What you will do :: From the line with "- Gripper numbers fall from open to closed" through the line with "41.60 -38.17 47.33", repeat the entries verbatim, both end lines included, and add nothing.

Data for analysis ::
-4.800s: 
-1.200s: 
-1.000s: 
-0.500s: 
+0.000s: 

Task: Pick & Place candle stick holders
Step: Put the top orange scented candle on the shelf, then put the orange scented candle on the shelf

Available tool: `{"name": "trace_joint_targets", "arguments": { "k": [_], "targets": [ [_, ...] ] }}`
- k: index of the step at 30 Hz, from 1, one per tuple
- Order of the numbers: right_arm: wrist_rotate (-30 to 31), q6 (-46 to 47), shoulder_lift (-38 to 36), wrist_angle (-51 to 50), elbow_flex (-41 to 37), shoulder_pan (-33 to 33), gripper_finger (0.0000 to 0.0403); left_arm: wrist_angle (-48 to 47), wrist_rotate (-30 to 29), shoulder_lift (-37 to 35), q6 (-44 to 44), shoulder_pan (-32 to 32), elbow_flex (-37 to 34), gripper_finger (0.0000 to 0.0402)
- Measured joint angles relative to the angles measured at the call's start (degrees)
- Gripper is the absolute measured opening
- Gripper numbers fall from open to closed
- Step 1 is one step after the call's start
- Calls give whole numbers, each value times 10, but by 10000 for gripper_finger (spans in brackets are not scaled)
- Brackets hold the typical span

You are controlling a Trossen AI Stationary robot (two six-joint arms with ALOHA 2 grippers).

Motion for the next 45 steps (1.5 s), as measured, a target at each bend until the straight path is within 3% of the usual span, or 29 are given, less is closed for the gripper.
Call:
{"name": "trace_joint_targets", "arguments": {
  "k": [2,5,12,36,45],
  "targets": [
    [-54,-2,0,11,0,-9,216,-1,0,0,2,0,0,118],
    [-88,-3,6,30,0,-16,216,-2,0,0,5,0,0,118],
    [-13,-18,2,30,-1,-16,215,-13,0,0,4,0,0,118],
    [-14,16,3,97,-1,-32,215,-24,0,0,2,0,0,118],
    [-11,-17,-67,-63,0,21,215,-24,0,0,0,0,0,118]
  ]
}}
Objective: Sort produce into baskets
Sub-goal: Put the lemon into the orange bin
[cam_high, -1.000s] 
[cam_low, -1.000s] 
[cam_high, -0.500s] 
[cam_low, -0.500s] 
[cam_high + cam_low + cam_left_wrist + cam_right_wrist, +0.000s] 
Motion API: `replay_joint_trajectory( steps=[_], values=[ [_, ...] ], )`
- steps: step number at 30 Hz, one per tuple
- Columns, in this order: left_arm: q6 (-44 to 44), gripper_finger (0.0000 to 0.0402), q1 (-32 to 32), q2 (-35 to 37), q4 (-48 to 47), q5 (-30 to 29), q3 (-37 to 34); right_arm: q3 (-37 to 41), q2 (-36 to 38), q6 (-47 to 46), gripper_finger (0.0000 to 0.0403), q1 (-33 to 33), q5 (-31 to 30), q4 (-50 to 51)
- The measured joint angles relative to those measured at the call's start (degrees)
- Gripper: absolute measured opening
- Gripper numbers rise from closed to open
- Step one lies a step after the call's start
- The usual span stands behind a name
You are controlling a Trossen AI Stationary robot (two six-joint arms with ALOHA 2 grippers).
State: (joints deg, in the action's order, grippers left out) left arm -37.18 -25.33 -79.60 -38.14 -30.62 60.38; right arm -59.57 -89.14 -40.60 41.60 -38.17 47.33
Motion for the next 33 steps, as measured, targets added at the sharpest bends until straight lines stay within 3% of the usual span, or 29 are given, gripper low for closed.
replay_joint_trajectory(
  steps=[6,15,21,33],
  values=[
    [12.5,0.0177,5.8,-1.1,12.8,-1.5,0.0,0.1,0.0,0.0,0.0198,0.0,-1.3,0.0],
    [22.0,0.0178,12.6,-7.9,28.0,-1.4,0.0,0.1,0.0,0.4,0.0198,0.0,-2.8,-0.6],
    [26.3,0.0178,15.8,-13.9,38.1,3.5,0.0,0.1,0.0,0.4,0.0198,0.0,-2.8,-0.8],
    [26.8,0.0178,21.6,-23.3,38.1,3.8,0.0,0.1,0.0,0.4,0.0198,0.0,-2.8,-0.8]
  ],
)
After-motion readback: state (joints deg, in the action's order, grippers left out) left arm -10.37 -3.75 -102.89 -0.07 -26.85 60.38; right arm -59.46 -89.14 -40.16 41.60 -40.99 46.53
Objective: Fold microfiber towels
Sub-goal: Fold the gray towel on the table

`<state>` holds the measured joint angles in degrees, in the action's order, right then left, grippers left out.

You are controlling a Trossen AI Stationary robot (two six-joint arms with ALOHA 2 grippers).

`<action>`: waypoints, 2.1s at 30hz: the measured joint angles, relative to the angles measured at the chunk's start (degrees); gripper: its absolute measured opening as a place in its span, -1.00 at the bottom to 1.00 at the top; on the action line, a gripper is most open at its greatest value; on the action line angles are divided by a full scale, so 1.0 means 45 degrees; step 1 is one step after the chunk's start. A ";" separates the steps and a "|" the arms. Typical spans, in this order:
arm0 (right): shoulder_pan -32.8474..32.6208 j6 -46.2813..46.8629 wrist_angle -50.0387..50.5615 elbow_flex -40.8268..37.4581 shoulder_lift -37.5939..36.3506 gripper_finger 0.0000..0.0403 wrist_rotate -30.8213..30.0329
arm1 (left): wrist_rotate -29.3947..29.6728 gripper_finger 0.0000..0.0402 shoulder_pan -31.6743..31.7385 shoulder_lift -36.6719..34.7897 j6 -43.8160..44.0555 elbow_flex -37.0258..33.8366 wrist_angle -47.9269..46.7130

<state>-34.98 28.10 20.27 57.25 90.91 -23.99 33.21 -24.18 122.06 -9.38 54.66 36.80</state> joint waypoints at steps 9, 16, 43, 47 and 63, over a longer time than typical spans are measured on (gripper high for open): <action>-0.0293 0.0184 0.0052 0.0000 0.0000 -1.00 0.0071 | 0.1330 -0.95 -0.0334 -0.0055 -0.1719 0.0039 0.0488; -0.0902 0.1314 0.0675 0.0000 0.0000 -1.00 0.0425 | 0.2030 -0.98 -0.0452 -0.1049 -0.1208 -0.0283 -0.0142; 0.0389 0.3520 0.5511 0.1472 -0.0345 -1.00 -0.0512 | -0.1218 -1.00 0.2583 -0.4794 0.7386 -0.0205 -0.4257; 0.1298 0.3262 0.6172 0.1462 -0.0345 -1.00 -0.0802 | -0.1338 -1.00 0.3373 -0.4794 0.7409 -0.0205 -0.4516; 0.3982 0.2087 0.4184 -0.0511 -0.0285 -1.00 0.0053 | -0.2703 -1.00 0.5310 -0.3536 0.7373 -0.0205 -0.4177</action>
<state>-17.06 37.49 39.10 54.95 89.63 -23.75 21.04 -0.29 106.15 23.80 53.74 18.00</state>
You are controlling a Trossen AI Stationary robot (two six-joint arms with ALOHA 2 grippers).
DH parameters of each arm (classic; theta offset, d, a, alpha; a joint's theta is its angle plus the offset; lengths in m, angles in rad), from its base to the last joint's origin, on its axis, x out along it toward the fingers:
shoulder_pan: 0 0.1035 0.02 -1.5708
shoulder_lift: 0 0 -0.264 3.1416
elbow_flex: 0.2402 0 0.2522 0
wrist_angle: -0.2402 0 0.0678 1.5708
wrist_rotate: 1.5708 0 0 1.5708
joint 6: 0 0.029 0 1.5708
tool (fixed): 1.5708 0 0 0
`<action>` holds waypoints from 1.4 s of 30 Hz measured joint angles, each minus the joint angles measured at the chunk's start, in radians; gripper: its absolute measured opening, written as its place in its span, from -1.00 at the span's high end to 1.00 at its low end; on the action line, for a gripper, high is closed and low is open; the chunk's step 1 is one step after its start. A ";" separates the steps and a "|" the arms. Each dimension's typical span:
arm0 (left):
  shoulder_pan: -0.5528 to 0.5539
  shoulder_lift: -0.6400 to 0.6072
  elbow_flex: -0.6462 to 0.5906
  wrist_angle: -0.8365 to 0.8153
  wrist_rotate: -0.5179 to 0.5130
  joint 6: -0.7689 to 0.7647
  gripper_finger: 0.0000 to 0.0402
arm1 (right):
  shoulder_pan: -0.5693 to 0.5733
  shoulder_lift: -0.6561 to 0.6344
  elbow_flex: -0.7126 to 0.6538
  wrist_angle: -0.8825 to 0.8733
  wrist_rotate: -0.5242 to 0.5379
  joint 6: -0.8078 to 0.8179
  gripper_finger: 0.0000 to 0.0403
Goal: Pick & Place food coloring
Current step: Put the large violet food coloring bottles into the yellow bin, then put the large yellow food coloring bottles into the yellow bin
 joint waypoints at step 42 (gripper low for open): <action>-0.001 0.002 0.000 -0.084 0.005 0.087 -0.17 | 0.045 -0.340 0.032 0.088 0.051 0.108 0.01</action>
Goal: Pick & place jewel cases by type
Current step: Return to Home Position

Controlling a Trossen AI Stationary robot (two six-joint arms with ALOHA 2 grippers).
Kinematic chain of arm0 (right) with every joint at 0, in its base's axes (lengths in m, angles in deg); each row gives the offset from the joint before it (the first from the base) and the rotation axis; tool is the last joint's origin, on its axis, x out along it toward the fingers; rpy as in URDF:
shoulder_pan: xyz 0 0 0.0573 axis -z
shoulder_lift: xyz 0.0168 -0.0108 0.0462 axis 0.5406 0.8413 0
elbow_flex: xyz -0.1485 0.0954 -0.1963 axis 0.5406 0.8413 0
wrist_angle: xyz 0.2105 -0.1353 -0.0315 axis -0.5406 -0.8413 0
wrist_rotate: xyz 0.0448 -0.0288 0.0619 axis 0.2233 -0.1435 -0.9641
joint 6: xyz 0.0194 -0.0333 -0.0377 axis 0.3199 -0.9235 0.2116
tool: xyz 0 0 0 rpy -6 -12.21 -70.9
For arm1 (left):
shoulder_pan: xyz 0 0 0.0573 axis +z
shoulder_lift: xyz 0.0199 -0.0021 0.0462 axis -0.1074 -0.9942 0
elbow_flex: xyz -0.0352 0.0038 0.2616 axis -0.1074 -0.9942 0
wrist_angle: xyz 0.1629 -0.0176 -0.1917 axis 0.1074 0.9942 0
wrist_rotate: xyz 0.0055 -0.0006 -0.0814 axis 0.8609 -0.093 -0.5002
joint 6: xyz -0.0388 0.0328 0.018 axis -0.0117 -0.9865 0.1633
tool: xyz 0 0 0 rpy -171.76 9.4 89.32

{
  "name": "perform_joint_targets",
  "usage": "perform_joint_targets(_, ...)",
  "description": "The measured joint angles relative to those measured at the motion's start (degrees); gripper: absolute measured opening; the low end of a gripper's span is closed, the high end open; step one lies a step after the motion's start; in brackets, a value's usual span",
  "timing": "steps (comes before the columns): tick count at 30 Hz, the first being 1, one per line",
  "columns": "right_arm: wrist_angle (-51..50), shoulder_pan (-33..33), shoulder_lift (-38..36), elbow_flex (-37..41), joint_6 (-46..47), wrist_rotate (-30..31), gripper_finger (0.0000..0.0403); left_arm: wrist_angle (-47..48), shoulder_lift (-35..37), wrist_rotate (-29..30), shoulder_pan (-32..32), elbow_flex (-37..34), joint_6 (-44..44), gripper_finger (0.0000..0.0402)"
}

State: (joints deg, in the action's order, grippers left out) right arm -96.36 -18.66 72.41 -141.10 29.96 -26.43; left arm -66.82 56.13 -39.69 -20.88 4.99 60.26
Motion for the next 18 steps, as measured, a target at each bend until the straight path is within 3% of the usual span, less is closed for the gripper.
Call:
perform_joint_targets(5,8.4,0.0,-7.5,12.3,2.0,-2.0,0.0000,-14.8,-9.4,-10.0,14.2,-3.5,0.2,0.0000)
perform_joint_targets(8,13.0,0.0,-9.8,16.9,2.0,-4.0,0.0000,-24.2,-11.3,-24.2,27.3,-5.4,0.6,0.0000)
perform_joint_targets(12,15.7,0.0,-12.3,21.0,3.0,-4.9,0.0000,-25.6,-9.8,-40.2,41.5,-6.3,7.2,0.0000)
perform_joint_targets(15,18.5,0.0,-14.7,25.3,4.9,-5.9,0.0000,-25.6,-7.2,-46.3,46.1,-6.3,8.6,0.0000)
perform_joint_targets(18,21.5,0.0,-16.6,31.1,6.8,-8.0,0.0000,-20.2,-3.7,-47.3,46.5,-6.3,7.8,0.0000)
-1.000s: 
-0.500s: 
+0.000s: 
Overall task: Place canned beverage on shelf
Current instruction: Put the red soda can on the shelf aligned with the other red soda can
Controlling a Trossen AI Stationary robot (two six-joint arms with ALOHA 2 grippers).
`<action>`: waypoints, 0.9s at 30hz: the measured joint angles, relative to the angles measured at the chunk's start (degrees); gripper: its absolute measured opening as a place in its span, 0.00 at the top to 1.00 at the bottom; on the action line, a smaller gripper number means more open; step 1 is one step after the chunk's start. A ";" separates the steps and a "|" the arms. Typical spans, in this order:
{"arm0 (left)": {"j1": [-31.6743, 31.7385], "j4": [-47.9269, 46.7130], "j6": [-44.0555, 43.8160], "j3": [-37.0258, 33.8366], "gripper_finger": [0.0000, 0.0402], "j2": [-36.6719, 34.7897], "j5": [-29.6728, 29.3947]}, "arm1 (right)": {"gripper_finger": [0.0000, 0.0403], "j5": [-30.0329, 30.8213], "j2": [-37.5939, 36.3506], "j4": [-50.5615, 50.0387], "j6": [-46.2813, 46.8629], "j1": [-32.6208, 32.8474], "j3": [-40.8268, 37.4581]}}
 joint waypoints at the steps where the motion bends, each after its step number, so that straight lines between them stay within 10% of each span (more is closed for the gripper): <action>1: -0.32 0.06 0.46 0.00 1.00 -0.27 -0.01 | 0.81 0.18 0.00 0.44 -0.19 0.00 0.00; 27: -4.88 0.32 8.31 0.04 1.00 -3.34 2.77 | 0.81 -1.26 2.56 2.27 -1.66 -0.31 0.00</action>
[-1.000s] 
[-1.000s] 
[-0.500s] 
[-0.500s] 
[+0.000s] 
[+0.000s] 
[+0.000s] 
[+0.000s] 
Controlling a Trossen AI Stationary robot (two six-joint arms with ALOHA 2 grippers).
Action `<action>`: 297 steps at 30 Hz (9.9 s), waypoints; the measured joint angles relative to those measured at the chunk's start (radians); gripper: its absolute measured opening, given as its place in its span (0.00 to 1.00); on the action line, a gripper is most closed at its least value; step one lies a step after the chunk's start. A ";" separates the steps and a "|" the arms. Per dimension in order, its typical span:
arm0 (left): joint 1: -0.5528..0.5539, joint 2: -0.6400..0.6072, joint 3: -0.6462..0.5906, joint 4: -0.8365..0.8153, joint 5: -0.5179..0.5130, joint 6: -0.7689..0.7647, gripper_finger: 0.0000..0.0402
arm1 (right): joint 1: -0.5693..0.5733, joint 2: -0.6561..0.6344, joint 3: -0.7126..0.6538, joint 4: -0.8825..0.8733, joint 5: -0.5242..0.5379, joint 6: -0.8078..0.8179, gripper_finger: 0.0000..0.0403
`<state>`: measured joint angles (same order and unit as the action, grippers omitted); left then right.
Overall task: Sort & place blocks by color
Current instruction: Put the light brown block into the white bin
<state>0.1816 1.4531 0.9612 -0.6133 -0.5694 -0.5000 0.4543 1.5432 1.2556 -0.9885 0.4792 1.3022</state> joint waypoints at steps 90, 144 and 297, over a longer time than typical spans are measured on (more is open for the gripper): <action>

Exercise response ::
- Gripper numbers fall from open to closed
- Step 1 is one step after the call's start
- Calls give whole numbers, each value times 10, but by 10000 for gripper_finger (spans in brackets are not scaled)
- Brackets hold the typical span

You are controlling a Trossen AI Stationary robot (two six-joint arms with ALOHA 2 grippers).

Motion for the next 45 steps (1.5 s), as measured, a target at each bend until the straight path is within 3% of the usual span, or 29 are given, less is closed for the gripper.
Call:
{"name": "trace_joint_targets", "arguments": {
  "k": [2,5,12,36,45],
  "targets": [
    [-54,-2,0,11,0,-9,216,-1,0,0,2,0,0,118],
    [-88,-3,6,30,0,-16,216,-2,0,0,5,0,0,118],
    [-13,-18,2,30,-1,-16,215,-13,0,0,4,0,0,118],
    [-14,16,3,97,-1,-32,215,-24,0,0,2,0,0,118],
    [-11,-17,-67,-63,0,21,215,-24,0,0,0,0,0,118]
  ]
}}
Objective: Sort produce into baskets
Sub-goal: Put the lemon into the orange bin
[cam_high, -1.000s] 
[cam_low, -1.000s] 
[cam_high, -0.500s] 
[cam_low, -0.500s] 
[cam_high + cam_low + cam_left_wrist + cam_right_wrist, +0.000s] 
Motion API: `replay_joint_trajectory( steps=[_], values=[ [_, ...] ], )`
- steps: step number at 30 Hz, one per tuple
- Columns, in this order: left_arm: q6 (-44 to 44), gripper_finger (0.0000 to 0.0402), q1 (-32 to 32), q2 (-35 to 37), q4 (-48 to 47), q5 (-30 to 29), q3 (-37 to 34); right_arm: q3 (-37 to 41), q2 (-36 to 38), q6 (-47 to 46), gripper_finger (0.0000 to 0.0403), q1 (-33 to 33), q5 (-31 to 30), q4 (-50 to 51)
- The measured joint angles relative to those measured at the call's start (degrees)
- Gripper: absolute measured opening
- Gripper numbers rise from closed to open
- Step one lies a step after the call's start
- The usual span stands behind a name
You are controlling a Trossen AI Stationary robot (two six-joint arms with ALOHA 2 grippers).
State: (joints deg, in the action's order, grippers left out) left arm -37.18 -25.33 -79.60 -38.14 -30.62 60.38; right arm -59.57 -89.14 -40.60 41.60 -38.17 47.33

The answer contains nothing more.